Agenda item

The Marmot City - Fairer Leeds programme

To receive and consider the attached report of the Director of Public Health regarding an update on the Marmot City – Fairer Leeds programme.

 

Minutes:

The report of the Director of Public Health provided an update to Elected Members on the Marmot City – Fairer Leeds Programme. The report provides an update at the end of Year one and presents early reflections on early findings/progress and to how the recommendations and interim findings from the IHE can support action at a local neighbourhood level.

 

The Head of Public Health (Leeds City Council) attended the meeting and provided members with the following information:

·  The things that can cause health inequalities such as education, job status, family, and community support. As well as things that also cause a reduction in life expectancy.

·  Background information on Michael Marmot and the work he has done around researching building blocks of health, and where further work is needed to address health inequalities.

·  The Council have come up with 8 policy areas to focus on, as per the Marmot principles, to give every child, the best possible start in life.
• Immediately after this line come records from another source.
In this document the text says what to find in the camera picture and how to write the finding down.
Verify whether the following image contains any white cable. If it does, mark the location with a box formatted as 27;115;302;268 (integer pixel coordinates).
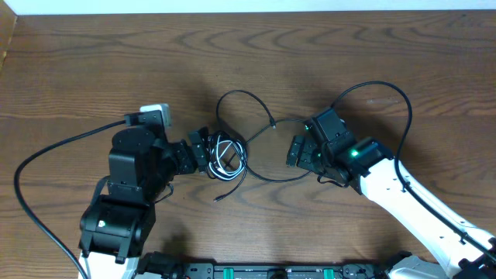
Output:
208;139;246;181

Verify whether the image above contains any thin black cable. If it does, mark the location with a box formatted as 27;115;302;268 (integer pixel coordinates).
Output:
215;89;314;184

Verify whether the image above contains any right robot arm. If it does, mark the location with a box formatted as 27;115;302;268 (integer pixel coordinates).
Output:
287;108;495;278

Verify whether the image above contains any left camera black cable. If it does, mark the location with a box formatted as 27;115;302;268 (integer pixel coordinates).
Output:
13;119;129;279

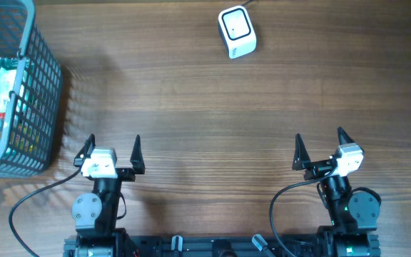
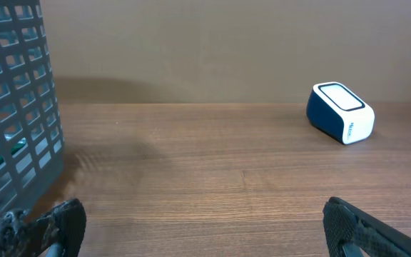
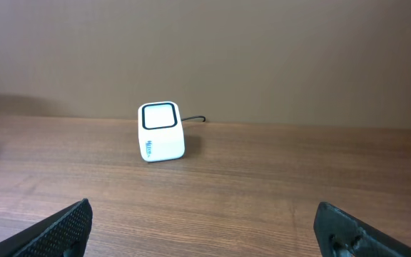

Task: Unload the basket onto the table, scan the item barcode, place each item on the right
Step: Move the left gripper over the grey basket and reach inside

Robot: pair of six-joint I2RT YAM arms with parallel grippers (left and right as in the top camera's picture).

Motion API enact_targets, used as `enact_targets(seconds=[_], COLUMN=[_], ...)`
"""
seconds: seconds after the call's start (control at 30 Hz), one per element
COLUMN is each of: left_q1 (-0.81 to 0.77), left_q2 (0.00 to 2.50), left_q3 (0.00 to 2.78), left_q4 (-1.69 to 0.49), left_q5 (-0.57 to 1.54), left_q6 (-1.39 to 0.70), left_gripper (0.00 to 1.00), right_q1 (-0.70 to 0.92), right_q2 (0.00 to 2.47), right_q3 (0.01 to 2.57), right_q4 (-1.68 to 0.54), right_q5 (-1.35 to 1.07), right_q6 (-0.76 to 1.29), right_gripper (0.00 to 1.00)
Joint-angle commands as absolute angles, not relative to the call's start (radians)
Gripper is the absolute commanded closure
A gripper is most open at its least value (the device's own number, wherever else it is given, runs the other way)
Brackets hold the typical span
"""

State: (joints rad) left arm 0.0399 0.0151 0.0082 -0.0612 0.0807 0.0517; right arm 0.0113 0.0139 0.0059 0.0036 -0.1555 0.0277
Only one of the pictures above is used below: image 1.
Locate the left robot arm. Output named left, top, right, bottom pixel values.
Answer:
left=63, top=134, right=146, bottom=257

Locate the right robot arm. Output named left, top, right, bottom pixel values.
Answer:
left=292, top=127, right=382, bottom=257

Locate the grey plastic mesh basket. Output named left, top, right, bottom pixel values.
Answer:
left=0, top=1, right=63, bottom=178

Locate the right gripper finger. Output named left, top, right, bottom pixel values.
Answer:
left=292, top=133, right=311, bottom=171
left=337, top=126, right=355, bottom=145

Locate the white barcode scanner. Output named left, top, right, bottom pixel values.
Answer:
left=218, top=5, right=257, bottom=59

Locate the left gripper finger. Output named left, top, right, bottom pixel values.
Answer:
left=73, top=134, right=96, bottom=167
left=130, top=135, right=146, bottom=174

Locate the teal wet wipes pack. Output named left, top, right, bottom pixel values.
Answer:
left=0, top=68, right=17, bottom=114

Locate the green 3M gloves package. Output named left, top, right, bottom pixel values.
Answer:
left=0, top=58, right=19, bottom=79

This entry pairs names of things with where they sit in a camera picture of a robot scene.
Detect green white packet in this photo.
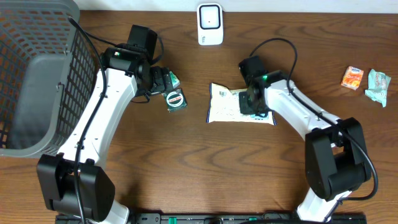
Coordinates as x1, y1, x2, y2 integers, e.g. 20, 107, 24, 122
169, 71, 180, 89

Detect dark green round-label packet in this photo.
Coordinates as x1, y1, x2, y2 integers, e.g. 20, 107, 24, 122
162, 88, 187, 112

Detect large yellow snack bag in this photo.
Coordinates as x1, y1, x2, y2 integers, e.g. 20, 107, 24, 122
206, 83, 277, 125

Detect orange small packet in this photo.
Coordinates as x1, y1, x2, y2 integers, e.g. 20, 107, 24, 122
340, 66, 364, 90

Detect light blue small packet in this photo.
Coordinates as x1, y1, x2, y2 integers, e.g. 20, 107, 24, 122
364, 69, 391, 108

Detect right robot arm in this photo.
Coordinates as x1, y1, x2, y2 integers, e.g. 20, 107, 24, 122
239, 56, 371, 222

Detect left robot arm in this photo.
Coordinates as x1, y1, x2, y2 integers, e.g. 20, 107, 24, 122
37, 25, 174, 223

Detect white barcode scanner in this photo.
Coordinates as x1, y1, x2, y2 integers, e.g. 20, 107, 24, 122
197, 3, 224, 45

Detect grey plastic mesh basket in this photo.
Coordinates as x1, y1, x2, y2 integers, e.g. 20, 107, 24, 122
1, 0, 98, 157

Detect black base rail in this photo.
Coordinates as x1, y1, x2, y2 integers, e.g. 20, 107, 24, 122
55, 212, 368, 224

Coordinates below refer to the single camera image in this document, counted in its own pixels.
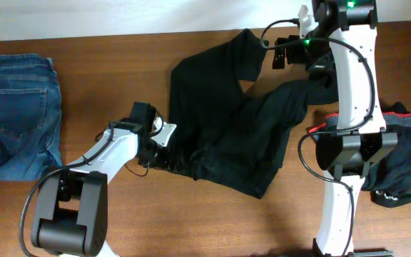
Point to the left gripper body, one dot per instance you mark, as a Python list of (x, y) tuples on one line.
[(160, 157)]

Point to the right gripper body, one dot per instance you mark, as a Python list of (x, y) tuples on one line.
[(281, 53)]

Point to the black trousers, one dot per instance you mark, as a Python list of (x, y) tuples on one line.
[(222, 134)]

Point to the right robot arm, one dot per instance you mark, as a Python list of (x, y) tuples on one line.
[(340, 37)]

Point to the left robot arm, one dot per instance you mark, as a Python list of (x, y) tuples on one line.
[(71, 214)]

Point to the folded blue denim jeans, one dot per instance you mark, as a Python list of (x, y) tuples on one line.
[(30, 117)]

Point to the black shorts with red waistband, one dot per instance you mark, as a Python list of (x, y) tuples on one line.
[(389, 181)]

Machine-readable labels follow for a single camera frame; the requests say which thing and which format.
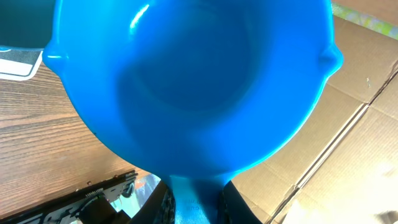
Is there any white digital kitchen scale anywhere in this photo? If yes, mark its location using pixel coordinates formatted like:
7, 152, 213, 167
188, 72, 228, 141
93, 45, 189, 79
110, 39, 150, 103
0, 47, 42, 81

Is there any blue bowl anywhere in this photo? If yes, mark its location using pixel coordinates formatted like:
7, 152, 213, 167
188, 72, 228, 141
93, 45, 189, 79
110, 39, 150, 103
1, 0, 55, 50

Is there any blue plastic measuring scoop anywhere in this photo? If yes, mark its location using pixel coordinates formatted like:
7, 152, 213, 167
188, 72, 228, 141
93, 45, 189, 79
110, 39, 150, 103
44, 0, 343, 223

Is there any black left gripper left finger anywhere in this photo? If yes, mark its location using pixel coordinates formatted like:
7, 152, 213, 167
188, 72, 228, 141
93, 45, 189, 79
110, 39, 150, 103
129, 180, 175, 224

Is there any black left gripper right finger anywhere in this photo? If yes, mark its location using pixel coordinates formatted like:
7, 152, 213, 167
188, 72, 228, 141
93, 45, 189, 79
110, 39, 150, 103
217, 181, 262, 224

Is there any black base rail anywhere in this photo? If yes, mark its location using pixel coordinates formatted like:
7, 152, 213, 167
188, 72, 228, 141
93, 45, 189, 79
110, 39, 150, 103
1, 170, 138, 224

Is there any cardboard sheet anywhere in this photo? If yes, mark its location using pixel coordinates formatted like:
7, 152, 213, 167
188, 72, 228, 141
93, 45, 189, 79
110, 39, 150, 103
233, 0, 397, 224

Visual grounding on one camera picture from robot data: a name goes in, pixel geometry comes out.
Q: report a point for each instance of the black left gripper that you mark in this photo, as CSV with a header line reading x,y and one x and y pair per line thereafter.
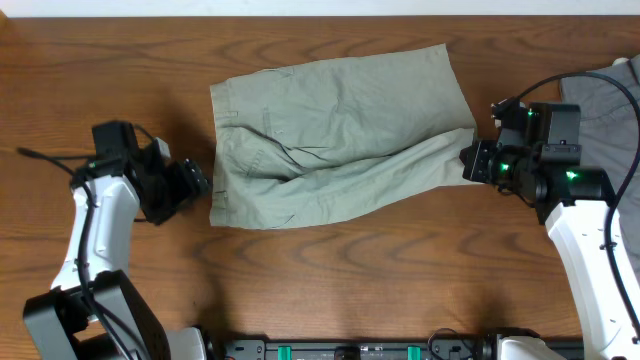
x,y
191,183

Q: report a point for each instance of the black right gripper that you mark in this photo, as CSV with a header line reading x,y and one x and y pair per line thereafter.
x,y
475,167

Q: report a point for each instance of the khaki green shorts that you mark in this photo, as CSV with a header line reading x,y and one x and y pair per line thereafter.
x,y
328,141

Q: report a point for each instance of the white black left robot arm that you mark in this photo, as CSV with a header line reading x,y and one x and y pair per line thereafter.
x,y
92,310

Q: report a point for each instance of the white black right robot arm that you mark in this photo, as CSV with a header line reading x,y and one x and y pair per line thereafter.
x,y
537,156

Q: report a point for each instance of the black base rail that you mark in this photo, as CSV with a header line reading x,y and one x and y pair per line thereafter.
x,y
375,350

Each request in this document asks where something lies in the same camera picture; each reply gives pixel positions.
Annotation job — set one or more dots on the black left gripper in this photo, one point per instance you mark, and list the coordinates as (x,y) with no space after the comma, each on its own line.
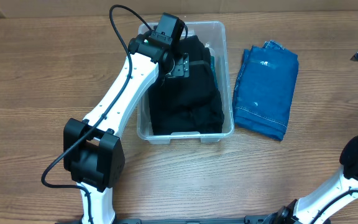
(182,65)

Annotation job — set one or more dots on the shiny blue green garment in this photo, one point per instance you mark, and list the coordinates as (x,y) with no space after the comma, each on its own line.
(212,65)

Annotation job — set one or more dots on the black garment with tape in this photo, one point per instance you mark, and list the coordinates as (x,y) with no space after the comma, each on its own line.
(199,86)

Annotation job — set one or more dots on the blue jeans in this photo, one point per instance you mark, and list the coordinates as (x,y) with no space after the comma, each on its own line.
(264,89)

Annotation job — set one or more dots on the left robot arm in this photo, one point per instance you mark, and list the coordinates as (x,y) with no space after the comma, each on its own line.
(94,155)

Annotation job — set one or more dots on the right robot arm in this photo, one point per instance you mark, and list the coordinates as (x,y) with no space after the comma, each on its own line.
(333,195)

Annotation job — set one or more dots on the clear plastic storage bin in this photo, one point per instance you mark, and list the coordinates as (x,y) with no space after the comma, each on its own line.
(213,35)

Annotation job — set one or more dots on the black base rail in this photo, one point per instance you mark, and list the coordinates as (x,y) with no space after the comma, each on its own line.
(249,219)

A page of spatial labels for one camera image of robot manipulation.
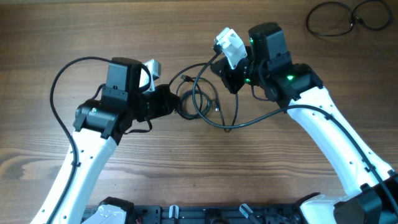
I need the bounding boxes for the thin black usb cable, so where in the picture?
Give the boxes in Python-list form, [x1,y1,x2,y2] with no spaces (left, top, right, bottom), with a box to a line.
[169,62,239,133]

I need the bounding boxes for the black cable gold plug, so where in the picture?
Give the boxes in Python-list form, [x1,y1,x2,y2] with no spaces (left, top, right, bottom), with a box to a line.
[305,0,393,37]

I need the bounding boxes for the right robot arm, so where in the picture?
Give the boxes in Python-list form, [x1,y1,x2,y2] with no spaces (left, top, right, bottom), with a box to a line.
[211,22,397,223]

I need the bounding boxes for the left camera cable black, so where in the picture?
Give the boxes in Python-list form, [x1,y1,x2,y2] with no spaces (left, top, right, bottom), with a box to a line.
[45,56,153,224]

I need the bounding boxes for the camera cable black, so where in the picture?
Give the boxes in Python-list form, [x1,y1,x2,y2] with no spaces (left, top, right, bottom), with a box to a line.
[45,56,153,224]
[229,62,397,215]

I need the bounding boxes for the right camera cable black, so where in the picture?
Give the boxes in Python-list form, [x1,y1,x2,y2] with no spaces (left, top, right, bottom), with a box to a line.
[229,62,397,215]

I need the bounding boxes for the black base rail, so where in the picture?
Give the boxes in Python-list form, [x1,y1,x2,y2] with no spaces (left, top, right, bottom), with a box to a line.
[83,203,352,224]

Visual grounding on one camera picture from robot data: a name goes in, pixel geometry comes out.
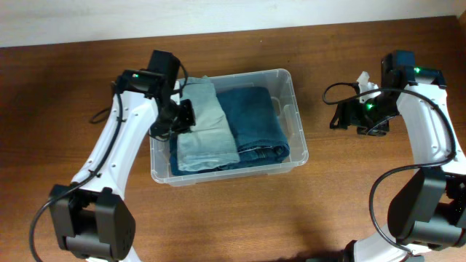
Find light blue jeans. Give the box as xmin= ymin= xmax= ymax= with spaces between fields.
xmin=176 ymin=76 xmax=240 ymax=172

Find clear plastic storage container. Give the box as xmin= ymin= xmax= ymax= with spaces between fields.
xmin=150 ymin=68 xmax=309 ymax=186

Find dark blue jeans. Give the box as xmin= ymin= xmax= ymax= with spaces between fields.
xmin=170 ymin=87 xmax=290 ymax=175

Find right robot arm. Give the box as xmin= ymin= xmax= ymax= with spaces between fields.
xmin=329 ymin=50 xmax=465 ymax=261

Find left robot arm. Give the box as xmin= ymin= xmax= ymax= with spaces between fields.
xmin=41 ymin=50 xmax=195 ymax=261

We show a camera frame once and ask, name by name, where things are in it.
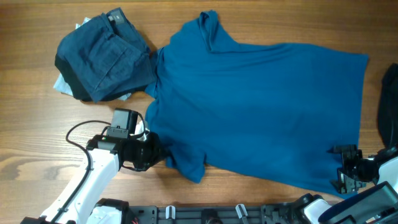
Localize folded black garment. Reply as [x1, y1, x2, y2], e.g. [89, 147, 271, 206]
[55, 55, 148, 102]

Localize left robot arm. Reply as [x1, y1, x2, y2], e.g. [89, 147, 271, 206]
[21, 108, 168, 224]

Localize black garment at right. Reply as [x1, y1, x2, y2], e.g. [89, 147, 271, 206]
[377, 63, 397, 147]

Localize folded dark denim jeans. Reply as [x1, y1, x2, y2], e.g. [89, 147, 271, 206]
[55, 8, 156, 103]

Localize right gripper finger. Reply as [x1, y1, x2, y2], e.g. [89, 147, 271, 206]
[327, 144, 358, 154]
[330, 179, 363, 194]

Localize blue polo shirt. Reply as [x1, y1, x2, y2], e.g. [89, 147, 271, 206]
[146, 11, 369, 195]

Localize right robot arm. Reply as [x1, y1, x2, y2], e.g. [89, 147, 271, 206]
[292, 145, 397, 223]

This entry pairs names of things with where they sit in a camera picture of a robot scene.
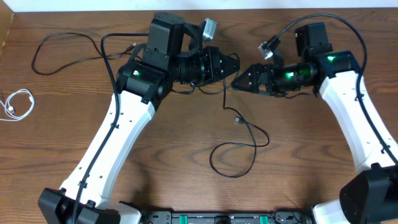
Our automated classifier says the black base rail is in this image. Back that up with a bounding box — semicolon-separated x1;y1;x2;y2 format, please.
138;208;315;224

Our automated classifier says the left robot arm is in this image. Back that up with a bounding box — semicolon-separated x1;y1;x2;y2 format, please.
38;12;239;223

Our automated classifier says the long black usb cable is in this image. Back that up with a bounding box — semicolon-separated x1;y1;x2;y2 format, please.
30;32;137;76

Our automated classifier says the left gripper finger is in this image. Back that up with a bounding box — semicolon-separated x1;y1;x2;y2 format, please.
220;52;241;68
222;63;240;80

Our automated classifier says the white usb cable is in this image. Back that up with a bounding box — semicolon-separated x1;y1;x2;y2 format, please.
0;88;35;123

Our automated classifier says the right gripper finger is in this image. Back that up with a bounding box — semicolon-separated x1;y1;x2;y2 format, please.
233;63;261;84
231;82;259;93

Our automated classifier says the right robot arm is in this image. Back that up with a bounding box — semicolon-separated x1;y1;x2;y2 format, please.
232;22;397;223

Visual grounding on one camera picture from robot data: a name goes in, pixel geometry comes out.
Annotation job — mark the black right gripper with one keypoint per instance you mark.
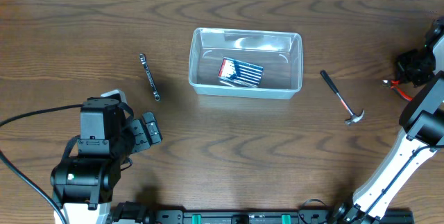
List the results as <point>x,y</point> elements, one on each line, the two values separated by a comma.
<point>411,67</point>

·  The Marmot approach is a framework for action and shows that we are trying to ensure we are doing things for everyone, but on a scale that is dependent on people’s needs. For example, when decisions are made about housing, education and where trees are planted, considerations must include fairness and health.

·  An overview of Fairer, Healthier: Leeds as a Marmot City. Year One Action Plan and how this translates into local areas, and what decisions are to be taken. There are 15 recommendations that will be considered at the next Health and Wellbeing Board and there is a focus on housing and health and 0–5-year-olds.

·  It is acknowledged that the everybody in the city has a role to play, and partnerships will need to be expanded on, and how the council will engage with businesses and the private sector. There is a lot of pilots in Leeds currently, and learnings from that need to be understood on what works well.

·  Public Health have done an evaluation on the impact of selective licensing and interviews have been carried out around mental health improvements and fly-tipping and how progress can be improved. This will also inform work on how another selective licensing scheme can move forward. Housing officers and health officers are aligning different contracts to have shared outcomes.

·  There are inequalities associated with children from diverse communities, and them lacking early years development. There is a need for better connections and partnerships with GPs and there is a need for helping parents better understand services.

·  It was noted that the Marmot approach seeks to understand how things are operationalised at a local level and how recommendations set on a city level are made to work on a local level. Officers requested that future development on such recommendations are brought back to a future Community Committee meeting to update members.

 

Committee Members thanked Public Health for the work done so far on Leeds being a Marmot City, and for the results of recent selective licensing work targeting the Harehills ward.

 

The Committee also welcomed the suggestion of updates being brought back to the Community Committee.

 

RESOLVED – To note the contents of the report, and comments made during discussion of this item.